A Simplified 3D-Plasma Culture Method for Generating Minimally Manipulated Autologous Equine Muscle-Derived Progenitor Cells

Materials and reagents

Reagents

1. Phosphate-buffered saline (PBS) without calcium and magnesium (Gibco, catalog number: 14190)

2. Hank’s balanced salt solution (Gibco, catalog number: 24020)

3. TryPLE Express 1× (Gibco, catalog number: 12604)

4. DMEM/Ham’s F12 medium (Gibco, catalog number: 31330)

5. RPMI-1640 medium (Gibco, catalog number: 21875)

6. Amphotericin B (Gibco, catalog number: 15290)

7. Penicillin-streptomycin (Gibco, catalog number: 15140)

8. Fetal bovine serum (FBS) (Gibco, catalog number: A52568)

9. StemPro^® Adipognesis Differentiation kit (Gibco, catalog number: A1007001)

10. StemPro^® Chondrogenesis Differentiation kit (Gibco, catalog number: A1007101)

11. StemPro^® Osteogenesis Differentiation kit (Gibco, catalog number: A1007201)

12. Phytohemagglutinin (Merck, catalog number: 11249738001)

13. Interleukin 2 Human, 15.5 kDa g/mol (Thermo Scientific, catalog number: J67298.EXE)

14. Paraformaldehyde 4% (Merck, catalog number: 1.00496)

15. Stains: trypan blue, alizarin red, oil red O, and alcian blue (Merck, catalog numbers: T8154, TMS-008, 01391, and B8438, respectively)

16. Diff Quick^® stain (Alcyon BeLux, catalog number: 10001615)

17. Cell Collect 3D (Revatis, catalog number: R013D)

18. CD44 (CVS18), CD45 (F10-89-4), and MCHII (CVS20) antibodies (Bio-Rad, catalog numbers: MCA1082GA, MCA87, and MCA1085, respectively)

19. CD90 antibodies (Washington State University, catalog number: DH24A)

20. Goat F(ab')2 anti-mouse IgM mu chain (Abcam, catalog number: Ab5926)

21. FACS running buffer (Miltenyi Biotec, catalog number: 130-092-747)

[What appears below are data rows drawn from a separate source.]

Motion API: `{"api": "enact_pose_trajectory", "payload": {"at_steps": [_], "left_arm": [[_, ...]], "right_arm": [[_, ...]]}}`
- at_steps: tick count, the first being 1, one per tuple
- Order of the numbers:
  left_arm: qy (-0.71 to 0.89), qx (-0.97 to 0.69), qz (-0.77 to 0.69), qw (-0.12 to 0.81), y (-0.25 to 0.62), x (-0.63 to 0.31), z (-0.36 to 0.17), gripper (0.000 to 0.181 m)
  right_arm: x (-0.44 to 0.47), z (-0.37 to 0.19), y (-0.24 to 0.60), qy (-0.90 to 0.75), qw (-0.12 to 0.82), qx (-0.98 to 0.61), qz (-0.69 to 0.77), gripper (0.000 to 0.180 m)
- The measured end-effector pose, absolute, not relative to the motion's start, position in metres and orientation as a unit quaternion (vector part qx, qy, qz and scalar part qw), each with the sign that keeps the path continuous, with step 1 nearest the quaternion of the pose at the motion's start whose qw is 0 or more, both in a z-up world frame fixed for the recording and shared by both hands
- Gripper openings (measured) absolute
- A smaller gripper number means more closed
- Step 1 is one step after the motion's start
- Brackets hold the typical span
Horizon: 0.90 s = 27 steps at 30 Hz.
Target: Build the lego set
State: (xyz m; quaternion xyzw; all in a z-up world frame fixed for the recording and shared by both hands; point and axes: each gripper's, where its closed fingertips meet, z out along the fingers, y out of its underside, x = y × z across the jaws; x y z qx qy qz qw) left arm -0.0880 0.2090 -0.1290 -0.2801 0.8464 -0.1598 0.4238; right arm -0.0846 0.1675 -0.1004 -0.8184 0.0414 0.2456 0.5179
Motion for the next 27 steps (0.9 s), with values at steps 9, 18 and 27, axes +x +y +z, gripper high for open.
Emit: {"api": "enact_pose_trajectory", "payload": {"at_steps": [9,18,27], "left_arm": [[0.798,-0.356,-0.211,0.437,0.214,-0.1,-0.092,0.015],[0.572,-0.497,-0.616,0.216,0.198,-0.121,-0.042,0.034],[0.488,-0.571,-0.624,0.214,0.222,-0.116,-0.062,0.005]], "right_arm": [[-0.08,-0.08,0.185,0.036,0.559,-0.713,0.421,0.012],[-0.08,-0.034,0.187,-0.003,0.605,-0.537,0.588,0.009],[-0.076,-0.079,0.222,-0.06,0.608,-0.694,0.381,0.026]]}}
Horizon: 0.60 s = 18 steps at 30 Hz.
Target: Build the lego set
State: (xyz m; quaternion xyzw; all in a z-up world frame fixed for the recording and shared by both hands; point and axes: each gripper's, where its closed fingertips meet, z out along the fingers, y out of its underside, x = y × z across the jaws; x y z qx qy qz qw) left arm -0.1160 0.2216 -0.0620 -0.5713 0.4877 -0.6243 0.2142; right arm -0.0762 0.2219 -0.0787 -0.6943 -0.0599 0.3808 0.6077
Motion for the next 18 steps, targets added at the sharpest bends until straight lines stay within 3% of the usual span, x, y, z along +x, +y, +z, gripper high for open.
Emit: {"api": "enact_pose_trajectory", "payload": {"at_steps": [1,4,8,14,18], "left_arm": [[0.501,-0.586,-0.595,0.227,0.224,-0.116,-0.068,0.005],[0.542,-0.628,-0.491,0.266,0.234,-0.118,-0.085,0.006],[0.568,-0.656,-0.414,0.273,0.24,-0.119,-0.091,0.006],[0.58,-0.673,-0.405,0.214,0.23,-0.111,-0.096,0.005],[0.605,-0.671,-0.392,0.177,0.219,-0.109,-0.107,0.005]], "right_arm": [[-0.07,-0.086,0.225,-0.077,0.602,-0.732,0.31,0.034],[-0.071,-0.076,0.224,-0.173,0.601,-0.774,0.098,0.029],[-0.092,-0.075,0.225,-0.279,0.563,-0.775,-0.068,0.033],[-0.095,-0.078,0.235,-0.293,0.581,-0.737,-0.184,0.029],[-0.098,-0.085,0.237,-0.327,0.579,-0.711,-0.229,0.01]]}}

22. CFDA-SE CellTrace^TM CFSE Cell Proliferation kit (ThermoScientific, catalog number: V12883)

23. Mepivacaine 20 mg/mL (Intra-Epicaine, GTIN number: 5701170344646)

Solutions

1. DF-12 (see Recipes)

2. DF-20 (see Recipes)

Recipes

1. DF-12

500 mL of DMEM/Ham’s F12 [containing HEPES (15 mM) and glutamine (2.5 mM)] culture medium, with 5 mL of penicillin (1,000 U/mL)-streptomycin (10,000 μg/mL), and 2.5 mL of amphotericin B (250 µg/mL). Total volume: 507.5 mL.

2. DF-20

500 mL of DMEM/Ham’s F12 culture medium with HEPES and glutamine, 100 mL of FBS, 5 mL of penicillin (1,000 U/mL)-streptomycin (10,000 μg/mL), and 2.5 mL of amphotericin B (250 µg/mL). Total volume: 607.5 mL.

It is recommended to use the assembled culture medium within two months.

Laboratory supplies

1. Cell culture equipment, dishes, flasks and blood tubes (Avantor Belgium)

2. Semiautomatic microbiopsy needles 14G (Medicor Belgium, catalog number: MN-701214090)

3. BD Vacutainer 10 mL PET citrate tube (K₂EDTA) for haematology (BD Medical, Becton, Dickinson and Company, catalog number: 367525)

Equipment

1. Flow cytometer (Miltenyi Biotec, model: MACSQuant^® Analyzer 10)

2. Inverted microscope (Olympus Corporation, model: CKX53)

Software and datasets

1. Cell count and viability assays were performed using the MedCalc Statistical Software (MedCalc Software Ltd., Ostend, Belgium)

Procedure

A. mdPg cell culture in 3D

Note: In our work, five horses were used as donors: two geldings and three mares, with ages ranging from 8 to 22 years. The age and sex of the donor horses were not considered critical variables and were not expected to influence the experimental procedures. Microbiopsy procedures on animals were approved by the Animal Ethical Commission of the University of Liège (N° 2421) and performed following the relevant guidelines. Muscle microbiopsy samples were obtained from the triceps brachii (Figure 1) after subcutaneous application of 1 mL of mepivacaine (20 mg/mL) and then stored at 4 °C in DF-12 medium for a maximum of 72 h before initiating the culture. In addition to microbiopsy, for each horse, whole blood (40 mL) was collected on citrate tubes and then centrifuged at 2,000× g for 15 min. Plasma was collected, aliquoted, and frozen at -20 °C until use.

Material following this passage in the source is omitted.